***** RECORDED DATA

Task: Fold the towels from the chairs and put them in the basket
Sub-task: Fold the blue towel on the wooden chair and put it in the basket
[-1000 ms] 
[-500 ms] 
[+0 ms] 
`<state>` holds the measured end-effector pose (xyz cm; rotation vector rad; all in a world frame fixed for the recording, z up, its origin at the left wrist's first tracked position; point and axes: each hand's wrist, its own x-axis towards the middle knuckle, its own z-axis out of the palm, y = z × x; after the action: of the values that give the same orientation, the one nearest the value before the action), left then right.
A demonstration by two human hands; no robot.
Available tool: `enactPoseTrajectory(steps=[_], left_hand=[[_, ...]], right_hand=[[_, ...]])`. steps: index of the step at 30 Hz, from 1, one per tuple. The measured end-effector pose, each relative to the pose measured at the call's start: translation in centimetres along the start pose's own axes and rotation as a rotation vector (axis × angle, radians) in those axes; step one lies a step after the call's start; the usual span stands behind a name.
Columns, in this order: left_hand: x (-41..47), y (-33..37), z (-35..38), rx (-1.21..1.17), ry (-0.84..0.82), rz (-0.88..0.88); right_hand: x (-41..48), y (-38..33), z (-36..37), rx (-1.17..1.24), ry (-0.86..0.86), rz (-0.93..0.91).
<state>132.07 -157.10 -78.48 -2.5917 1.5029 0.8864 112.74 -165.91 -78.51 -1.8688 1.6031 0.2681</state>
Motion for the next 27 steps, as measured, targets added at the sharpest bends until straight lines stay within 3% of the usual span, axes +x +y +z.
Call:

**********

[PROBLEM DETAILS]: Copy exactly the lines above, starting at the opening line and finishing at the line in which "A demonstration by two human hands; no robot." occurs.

[RESPONSE FOR THIS EXERCISE]:
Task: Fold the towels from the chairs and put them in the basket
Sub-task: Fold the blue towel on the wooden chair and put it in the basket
[-1000 ms] 
[-500 ms] 
[+0 ms] 
`<state>` holds the measured end-effector pose (xyz cm; rotation vector rad; all in a world frame fixed for the recording, z up, its origin at the left wrist's first tracked position; point and axes: each hand's wrist, its own x-axis towards the middle knuckle, its own z-axis out of the palm, y = z × x; after the action: of the values that give the same orientation, the one nearest the value before the action), left then right.
A demonstration by two human hands; no robot.

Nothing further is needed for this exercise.